Federal intervention in the form of new mortgage rules designed to moderate Canada’s overheated housing markets might be appropriate in the current economic climate, but a team of analysts maintained that such steps will be ineffective in ensuring borrowers’ fiscal security as long as the government does not rein in its spending.
In a contribution to the Financial Post
, Fraser Institute analysts Charles Lammam, Hugh MacIntyre, and Ben Eisen noted that the amount of new debt that the Canadian government could rack up over the next five years would be at least $113 billion, and as much as $200 billion in “more realistic spending scenarios.”

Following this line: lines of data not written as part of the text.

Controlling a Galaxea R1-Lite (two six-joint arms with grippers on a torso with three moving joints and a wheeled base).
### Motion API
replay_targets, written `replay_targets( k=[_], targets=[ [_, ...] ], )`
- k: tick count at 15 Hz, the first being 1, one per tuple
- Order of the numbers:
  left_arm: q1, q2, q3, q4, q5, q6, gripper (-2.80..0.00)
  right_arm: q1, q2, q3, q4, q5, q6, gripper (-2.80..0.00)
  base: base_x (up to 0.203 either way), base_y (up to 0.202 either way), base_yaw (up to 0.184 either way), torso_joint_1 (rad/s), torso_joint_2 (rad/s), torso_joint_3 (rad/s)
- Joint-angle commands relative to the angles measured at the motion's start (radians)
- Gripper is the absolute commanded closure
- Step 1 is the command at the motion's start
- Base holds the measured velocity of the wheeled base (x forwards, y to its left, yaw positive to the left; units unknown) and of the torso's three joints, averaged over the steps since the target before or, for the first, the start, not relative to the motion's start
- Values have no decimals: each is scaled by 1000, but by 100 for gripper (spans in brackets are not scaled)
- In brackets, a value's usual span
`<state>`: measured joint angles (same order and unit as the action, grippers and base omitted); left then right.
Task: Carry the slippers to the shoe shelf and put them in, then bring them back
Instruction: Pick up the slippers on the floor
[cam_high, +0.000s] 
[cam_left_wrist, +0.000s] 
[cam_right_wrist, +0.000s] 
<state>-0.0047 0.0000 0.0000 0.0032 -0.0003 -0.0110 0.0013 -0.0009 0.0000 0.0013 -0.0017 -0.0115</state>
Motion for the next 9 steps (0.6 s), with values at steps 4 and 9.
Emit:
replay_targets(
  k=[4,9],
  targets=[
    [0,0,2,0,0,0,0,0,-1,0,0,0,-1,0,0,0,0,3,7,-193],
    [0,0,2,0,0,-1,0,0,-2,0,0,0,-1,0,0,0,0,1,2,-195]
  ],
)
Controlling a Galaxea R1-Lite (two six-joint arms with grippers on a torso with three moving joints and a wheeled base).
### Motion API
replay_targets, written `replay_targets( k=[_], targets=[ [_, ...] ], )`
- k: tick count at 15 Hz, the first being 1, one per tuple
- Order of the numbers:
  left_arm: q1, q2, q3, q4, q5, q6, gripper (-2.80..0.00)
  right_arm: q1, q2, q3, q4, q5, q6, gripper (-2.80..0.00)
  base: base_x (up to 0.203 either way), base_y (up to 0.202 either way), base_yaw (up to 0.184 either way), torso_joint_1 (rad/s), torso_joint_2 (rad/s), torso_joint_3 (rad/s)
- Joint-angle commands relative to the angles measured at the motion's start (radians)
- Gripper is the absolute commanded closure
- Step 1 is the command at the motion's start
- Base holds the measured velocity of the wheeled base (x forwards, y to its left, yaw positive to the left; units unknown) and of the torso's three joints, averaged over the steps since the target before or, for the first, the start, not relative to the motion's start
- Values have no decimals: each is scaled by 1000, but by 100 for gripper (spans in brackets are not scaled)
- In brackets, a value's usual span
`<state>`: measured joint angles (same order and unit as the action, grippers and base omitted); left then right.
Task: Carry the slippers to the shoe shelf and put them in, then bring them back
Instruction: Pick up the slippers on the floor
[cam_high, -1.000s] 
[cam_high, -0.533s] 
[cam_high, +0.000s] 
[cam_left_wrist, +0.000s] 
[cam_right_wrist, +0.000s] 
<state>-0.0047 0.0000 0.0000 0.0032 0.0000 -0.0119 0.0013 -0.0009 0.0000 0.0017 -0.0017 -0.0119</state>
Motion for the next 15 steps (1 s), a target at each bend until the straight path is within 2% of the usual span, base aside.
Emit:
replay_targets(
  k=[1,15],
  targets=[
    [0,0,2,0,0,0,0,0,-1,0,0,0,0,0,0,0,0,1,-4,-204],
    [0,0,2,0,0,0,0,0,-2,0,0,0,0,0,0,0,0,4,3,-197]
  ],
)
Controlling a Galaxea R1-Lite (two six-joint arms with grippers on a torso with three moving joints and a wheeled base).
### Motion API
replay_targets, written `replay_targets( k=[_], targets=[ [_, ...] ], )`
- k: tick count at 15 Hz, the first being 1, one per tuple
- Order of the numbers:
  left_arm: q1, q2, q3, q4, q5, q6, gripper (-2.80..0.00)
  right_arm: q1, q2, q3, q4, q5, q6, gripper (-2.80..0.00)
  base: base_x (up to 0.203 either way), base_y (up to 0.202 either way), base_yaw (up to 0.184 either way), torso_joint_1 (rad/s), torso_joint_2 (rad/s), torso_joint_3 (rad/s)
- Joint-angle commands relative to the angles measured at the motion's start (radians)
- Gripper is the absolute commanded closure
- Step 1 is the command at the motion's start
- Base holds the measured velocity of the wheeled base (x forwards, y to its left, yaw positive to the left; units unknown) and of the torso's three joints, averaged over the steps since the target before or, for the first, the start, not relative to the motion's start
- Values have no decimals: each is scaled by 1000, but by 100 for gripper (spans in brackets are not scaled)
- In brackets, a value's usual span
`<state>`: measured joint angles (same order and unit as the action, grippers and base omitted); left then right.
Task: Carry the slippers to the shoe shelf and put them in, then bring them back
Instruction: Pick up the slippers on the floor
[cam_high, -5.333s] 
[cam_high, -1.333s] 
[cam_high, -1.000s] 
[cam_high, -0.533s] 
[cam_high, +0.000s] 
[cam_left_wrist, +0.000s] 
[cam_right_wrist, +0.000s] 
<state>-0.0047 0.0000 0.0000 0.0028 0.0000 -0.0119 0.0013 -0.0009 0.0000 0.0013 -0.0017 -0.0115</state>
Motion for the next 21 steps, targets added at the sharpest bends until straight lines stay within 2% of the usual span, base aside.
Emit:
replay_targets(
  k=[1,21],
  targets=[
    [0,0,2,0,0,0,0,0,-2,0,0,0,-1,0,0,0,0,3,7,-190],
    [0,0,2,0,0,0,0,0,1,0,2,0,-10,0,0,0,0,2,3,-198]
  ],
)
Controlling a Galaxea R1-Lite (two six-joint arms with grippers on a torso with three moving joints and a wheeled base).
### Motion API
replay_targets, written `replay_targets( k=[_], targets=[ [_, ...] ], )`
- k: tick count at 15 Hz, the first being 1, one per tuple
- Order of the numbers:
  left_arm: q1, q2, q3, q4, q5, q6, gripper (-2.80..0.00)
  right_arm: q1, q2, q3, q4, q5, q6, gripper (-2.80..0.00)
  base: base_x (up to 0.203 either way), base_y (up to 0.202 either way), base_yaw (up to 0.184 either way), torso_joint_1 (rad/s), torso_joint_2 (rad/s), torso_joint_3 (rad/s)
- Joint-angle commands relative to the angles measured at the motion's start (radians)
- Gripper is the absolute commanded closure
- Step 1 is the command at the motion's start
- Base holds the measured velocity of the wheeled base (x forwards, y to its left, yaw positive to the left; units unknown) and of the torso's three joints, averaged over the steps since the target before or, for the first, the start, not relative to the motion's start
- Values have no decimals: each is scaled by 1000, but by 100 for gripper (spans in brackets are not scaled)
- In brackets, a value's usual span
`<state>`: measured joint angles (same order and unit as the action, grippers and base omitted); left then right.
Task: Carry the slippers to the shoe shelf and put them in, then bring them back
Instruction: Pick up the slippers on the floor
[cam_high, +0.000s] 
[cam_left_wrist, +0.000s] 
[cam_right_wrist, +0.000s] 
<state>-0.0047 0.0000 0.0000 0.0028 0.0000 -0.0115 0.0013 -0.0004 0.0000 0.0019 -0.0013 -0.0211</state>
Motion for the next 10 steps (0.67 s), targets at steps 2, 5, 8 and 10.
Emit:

“Critically, very little of the debt-financed spending is being used to invest in growth-enhancing infrastructure. Instead, much of the debt is being used to finance increased spending on current government operations and transfers. In fact, just $4 billion of the $29.4 billion projected deficit this year is for spending on new infrastructure,” the analysts wrote.
“To put that in family finance terms, the government is racking up credit card debt to buy consumer goods rather than borrowing to invest in hard assets such as a new home,” they added. “You have to love the irony. While the federal government increases regulation of household debt, it racks up more of its own debt with no end in sight.”
In this light, the harsher “stress test” on borrowers mandated by the regulatory changes would be more than a bit hypocritical, the Fraser Institute academics argued.
“If the federal government does not get better control over its own debt, it risks losing credibility in continually trying to deter consumers from doing their own, more responsible borrowing,” the trio stated.
“[The] government is behaving as if Canadian families can’t be trusted to manage their finances responsibly. Perhaps Ottawa should undergo its own financial ‘stress test’.”
Most crucially, the federal government’s spending patterns at present do not bode well for the Canadian economy in the long run.
“Running large deficits during non-recessionary times puts Canada’s finances at risk should the economy experience a significant slowdown or recession,” the analysts said. “Unexpected slowdowns can markedly and quickly reduce revenues, and if the government is already in a deficit position when a recession hits, the result can be a rapid run-up in debt.”